The Block

Art & Culture — 12 months ago

Creative Living: Flo Meissner

Artist Flo Meissner shares their creative life. 

 

Artist and illustrator Flo Meissner makes work that’s concerned with identity, beauty, time and entropy. Their images can be deceiving – at first glance they have a nearly gentle quality; clear skies, pastoral scenes, and bright, pastel covers. Look for longer though and the same scenes become chilling: pencils pierce through praying hands, a skull hiding in a fruit bowl, a horse bursting into flame. 

 

To coincide with Meissner’s inclusion in Futura Drops’ Otherwise Overwhelmingly Orange exhibition in Milan, they discuss drawing as habit, the line between life and work and deadlines. 

 

Shop Flo Meissner’s print here

Words
Everpress Team
Share
Courtesy of Flo Meissner

When do you feel most creative?

I usually feel most creative in the mornings and evenings. These are the times when my mind is in its most relaxed state, so creating new ideas feels easier. 

Tell me a little about your relationship to deadlines? Do you meet them easily? And do you need them to motivate you?

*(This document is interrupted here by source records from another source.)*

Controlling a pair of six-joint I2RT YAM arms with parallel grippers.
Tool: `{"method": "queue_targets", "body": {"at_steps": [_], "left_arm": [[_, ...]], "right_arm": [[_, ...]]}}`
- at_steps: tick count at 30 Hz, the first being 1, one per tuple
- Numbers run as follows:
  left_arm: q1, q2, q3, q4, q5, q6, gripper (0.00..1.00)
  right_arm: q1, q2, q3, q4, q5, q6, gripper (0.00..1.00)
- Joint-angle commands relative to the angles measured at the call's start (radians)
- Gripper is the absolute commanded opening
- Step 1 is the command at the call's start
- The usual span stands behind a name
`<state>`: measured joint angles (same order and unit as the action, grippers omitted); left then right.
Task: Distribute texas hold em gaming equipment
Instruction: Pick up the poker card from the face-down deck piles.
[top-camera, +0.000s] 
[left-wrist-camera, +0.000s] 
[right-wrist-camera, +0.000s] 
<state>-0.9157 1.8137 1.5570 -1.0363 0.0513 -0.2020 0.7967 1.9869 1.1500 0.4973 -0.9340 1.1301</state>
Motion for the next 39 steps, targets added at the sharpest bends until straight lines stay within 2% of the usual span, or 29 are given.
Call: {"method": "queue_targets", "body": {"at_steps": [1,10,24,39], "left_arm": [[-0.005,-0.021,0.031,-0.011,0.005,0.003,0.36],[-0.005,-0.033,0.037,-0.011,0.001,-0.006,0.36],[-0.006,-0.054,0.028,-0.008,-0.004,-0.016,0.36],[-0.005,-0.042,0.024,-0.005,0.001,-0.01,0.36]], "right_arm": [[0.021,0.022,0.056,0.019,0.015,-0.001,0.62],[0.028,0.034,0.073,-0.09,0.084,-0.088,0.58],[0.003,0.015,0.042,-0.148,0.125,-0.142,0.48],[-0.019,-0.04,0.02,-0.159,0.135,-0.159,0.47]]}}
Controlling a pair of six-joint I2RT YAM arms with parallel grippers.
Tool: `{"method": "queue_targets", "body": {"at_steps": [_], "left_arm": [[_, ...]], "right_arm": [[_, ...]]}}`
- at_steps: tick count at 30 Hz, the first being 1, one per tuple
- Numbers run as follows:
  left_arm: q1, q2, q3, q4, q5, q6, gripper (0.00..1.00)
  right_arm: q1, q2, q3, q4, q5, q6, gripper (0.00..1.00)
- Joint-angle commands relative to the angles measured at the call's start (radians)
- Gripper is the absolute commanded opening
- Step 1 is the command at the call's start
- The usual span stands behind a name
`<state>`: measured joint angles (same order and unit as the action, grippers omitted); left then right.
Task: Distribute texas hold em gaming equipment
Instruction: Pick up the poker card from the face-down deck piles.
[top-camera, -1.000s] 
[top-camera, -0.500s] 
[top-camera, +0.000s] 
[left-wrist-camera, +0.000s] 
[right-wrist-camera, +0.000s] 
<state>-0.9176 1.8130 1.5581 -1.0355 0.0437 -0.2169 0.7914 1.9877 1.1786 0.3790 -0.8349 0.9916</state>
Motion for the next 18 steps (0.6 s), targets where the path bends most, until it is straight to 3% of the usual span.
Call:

I don’t think that I have any particular relationship with deadlines. I get things done by the time they have to be done. Sometimes it’s good to have a deadline as a structure for my workflow, but I wouldn’t say that I need deadlines to motivate me. 

I draw every single day

Courtesy of Flo Meissner

Do you need routine?

I do. When it comes to drawing, I do it every single day, and I have been drawing every day for the last 10 years. I couldn’t live without it at this point and it has become very ingrained in my day-to-day life.

Do you work better in the morning or the evening?

Both work fine for me. 

Courtesy of Flo Meissner

Do you work on the weekends? Do you try to draw a clear line between ‘life’ and ‘work’ or does it all blend into one?

I don’t take days off, and for me there is no separation. I’m not saying that I’m sitting at my desk 24/7, there definitely has to be leisure time, but creativity doesn’t stop when I put my pencil down. For me, inspiration and ideas can strike at every point throughout the day, on any day. 

I was aimless in the beginning

On days when you hit a creative block, what do you do to get past it?

That’s the beauty of having a routine. Drawing every day for such a long time, it simply became a habit. Even when I’m not in the mood, I draw. And a lot of times I might not like what I have created, but I always know that there’s a new day to try again. For me the challenge isn’t to get into the flow, it’s not to get out of the flow. 

Courtesy of Flo Meissner

How has your relationship with your practice evolved over the years?

I think in the beginning there were so many styles and directions to explore. Everything was exciting and fascinating, and though I knew that this would be the passion of my life once it clicked, I was aimless in the beginning. It’s only in the last couple of years that I’ve gotten a deeper sense of what it is I want to express through my works, and where I want to take my practice in the long term. The depth of the connection I have with my work these days and how much it enriches my life is hard to put into words.